School Week Round-Up: Week Twenty-Seven

Lessons: This week went more smoothly than last week. I got students using Khan Academy again. I used Khan Academy quite a bit last year, actually because I was asked to present about it at a professional development. But this year it seemed like a lot of work, especially compared to websites and resources that were easier to sync with Google Classroom. Then… Khan Academy enabled teachers to import their Google Classrooms. Sweet! It was so much faster to set kids back up this way. The kids even like it a little better than last year, because we’re starting so late in the year, they’re breezing through the things they’ve already learned. I like Khan Academy for a lot of reasons. I like that it allows me to see how much time students are actually engaged on the site, so I can verify who’s likely goofing off. I like that it allows students to state, “I haven’t learned this” or see a hint. I like that it doesn’t let kids exit and start a mastery challenge all over again – it saves their work. (That last one is because some students have perfectionist tendencies and want to get every answer right on the first try – but that’s not a reasonable expectation to have of oneself at all times.)

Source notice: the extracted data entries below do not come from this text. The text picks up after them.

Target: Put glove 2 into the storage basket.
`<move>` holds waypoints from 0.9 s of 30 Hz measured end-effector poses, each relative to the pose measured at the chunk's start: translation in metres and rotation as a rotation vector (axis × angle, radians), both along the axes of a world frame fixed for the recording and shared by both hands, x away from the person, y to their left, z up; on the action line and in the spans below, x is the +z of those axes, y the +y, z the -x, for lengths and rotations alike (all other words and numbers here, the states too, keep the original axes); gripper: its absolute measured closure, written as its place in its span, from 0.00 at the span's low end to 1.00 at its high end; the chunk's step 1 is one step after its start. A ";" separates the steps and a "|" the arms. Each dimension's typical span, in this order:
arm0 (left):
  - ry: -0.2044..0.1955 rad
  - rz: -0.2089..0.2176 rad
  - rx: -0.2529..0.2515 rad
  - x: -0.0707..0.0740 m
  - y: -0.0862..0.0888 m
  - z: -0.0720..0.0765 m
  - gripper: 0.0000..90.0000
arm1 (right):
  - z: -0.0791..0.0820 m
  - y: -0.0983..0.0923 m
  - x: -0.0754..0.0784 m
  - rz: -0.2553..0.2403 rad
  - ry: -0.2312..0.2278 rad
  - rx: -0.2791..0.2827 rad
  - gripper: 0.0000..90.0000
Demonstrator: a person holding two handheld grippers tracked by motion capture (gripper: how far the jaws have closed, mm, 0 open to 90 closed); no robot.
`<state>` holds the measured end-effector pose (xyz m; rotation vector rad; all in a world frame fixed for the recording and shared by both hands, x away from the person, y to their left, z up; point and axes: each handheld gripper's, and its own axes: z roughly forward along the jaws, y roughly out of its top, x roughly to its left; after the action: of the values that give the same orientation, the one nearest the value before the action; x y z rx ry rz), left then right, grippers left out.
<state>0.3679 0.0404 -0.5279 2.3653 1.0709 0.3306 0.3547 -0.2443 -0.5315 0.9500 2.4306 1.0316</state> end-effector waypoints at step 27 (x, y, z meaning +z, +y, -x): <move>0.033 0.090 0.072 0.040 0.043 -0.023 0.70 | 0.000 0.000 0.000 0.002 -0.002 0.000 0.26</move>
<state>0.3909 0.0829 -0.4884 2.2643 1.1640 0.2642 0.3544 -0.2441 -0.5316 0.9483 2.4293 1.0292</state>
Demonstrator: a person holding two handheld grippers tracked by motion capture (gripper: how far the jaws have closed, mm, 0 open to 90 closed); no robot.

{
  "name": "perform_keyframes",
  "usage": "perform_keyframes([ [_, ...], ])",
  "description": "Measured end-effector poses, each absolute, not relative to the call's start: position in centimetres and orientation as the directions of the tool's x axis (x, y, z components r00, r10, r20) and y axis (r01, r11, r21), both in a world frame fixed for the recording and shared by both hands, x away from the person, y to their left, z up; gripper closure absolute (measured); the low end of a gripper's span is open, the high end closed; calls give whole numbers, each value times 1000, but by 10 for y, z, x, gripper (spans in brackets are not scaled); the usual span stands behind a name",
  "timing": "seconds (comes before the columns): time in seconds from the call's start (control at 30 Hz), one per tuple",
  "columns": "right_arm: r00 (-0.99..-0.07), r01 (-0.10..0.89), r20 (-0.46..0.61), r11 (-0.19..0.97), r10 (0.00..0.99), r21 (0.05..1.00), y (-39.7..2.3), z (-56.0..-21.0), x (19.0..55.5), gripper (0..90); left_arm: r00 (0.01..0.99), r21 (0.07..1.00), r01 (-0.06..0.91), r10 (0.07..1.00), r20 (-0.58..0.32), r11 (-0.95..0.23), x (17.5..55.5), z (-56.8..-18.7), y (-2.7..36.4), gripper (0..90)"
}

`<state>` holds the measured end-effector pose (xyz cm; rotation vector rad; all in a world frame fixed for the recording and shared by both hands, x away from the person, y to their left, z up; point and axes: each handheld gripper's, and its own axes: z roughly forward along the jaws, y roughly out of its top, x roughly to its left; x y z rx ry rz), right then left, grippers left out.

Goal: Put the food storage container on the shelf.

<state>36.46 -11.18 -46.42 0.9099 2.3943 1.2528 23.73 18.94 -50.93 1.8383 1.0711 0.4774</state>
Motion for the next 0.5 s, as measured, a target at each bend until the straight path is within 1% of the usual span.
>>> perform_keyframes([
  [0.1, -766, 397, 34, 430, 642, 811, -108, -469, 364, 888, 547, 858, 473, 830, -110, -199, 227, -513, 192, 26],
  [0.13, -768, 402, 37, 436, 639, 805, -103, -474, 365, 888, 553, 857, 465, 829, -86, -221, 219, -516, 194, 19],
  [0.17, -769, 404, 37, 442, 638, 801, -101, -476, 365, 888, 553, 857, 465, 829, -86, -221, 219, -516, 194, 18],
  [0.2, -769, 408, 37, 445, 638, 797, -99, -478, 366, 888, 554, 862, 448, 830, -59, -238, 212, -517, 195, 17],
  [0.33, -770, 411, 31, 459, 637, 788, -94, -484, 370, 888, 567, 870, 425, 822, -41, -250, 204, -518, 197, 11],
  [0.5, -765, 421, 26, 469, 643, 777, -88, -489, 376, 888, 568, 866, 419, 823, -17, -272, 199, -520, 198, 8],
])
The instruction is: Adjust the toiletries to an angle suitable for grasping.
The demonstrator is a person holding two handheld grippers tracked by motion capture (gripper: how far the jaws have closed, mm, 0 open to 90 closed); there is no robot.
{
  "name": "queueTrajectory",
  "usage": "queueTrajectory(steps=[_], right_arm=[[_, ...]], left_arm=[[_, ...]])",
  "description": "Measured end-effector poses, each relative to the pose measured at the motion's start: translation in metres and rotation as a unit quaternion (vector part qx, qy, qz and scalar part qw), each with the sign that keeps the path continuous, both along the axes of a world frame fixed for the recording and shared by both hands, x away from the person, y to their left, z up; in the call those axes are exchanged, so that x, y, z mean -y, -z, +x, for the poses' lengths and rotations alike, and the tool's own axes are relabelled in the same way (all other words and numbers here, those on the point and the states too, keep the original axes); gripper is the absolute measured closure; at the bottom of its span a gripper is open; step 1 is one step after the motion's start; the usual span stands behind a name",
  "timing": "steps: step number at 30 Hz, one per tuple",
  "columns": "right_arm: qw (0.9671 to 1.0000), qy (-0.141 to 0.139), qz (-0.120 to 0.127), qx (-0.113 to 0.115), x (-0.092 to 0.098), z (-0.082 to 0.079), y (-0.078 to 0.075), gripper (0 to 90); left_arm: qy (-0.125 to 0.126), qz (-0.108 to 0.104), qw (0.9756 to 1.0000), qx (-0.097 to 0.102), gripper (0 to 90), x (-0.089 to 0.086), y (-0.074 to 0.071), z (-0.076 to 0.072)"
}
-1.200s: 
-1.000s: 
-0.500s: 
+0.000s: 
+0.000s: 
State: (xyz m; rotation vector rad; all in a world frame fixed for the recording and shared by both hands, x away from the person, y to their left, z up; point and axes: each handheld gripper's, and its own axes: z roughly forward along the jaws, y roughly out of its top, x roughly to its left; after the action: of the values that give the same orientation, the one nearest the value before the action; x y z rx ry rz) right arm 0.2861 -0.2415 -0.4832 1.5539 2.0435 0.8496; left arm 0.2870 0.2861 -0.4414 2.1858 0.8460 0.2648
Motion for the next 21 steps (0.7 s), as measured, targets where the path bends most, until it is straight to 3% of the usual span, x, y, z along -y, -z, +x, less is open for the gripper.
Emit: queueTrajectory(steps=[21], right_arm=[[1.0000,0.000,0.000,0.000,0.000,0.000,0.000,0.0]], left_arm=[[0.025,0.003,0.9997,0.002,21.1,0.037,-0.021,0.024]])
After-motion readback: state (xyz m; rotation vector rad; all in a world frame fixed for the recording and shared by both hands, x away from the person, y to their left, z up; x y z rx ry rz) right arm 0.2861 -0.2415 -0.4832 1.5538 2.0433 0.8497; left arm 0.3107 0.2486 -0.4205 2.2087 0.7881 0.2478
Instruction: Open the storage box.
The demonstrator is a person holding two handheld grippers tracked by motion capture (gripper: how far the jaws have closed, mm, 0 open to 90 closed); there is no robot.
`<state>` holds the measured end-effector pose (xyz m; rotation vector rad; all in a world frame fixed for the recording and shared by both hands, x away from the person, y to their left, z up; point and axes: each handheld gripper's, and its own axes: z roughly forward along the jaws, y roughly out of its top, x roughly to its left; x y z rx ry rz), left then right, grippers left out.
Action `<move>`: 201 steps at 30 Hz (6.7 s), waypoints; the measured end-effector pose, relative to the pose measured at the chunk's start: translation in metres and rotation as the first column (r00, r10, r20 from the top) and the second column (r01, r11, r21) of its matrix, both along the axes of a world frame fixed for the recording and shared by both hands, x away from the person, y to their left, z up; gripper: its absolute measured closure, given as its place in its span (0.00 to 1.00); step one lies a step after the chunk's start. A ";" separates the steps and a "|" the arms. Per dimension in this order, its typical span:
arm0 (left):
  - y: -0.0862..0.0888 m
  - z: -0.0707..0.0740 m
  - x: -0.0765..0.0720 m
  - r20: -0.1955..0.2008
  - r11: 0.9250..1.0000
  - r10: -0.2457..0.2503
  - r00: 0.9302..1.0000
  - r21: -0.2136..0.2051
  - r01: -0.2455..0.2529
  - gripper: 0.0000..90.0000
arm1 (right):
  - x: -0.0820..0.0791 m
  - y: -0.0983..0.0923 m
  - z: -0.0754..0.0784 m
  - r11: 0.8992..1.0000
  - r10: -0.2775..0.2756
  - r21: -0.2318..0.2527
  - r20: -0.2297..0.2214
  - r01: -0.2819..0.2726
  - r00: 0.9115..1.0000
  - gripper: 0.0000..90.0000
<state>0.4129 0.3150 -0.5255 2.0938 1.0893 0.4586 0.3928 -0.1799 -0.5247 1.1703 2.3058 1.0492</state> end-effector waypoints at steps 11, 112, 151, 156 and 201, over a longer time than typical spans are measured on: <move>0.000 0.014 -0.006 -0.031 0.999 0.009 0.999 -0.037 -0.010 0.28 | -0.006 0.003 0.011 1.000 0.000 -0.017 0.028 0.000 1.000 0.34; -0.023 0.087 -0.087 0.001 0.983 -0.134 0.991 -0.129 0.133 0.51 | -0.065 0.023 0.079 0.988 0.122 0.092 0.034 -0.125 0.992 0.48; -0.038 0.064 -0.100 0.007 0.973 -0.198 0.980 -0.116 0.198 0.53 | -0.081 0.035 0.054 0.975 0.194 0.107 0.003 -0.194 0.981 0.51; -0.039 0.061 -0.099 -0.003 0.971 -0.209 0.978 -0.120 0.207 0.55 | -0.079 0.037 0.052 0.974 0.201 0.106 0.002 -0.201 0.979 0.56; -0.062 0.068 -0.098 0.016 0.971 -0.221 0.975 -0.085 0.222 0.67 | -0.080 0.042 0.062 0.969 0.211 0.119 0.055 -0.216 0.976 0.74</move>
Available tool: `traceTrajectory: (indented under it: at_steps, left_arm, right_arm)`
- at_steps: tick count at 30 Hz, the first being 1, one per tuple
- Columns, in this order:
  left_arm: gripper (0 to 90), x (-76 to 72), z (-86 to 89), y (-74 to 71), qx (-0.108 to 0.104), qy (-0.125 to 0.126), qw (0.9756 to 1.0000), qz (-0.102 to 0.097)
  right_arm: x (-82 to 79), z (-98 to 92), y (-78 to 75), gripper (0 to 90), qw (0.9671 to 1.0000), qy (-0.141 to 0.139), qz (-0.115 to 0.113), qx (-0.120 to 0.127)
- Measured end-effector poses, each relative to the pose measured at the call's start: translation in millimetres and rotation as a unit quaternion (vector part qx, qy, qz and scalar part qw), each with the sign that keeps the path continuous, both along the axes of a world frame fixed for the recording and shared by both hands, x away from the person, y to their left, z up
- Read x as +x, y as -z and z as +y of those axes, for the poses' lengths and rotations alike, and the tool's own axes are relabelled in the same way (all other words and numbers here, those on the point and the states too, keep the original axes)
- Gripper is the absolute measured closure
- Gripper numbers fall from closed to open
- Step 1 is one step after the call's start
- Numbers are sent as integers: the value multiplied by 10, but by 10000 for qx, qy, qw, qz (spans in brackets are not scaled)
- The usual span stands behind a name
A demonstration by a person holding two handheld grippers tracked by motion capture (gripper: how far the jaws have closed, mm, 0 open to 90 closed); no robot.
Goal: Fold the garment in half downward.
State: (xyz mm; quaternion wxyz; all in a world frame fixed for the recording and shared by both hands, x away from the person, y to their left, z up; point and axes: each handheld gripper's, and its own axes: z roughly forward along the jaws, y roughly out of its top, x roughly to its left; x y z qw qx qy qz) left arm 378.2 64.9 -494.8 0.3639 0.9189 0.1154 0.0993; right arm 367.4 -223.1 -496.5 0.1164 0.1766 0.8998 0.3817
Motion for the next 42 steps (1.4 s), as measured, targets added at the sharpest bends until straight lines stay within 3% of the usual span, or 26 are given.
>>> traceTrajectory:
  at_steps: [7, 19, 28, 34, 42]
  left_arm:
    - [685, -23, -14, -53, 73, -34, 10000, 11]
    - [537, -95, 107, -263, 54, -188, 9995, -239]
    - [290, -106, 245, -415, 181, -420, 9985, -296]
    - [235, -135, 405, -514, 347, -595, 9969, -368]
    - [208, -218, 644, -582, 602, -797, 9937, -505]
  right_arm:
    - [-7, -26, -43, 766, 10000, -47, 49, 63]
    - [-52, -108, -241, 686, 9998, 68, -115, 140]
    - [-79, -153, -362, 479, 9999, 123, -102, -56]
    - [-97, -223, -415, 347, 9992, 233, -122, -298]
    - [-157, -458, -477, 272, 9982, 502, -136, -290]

Support: We use an online instructional system that has lately caused struggle with Google Chrome. It’s especially a frustration for teachers whose students use older Mac laptops that were reimaged to run like Chromebooks. The system is aware of how the browser issues play out and are trying to support school districts who use it. It’s the kind of thing where you have the first thing to try; if that doesn’t work I have a second, or even third thing to try; and if those don’t work, then I reach out for help. I actually taught a third grader how to do the first thing, and he showed his homeroom teacher. So now I’m thinking I could find a couple of students in every class and train them up in some troubleshooting steps, to help out their teachers and classmates.

Things I Did Well:
 I actually had another genuine sick day (slight fever), and the Google Classroom lessons apparently went slightly askew. But, the students are now familiar enough with it that they were able to tell the sub, “If the lesson doesn’t work, this is the backup plan.” (It’s in a Google Doc in the “About” section of Google Classroom.) And the sub trusted enough to go along with it. So I will have to make up a couple lessons for next week, but I’m really proud of my students!

Things I Will Do Better: In reference to the above paragraph, I need to triple check my Google Classroom lessons are posted, er, correctly when I’m sick. Foggy head led to unclear directions. This is why we hate making sub plans!

master-sword-2002961_1280Cold Prickly: My spouse is going out of town this weekend to see our niece and nephew in a play. I couldn’t go because I made a commitment on my side of the family. I’m sad I’ll be missing this.

Warm Fuzzy: A video game I’ve been looking forward to just game out on a new system. So, even though I’m on my own for most of the weekend, at least I get to spend that time with a guy named Link in a land called Hyrule.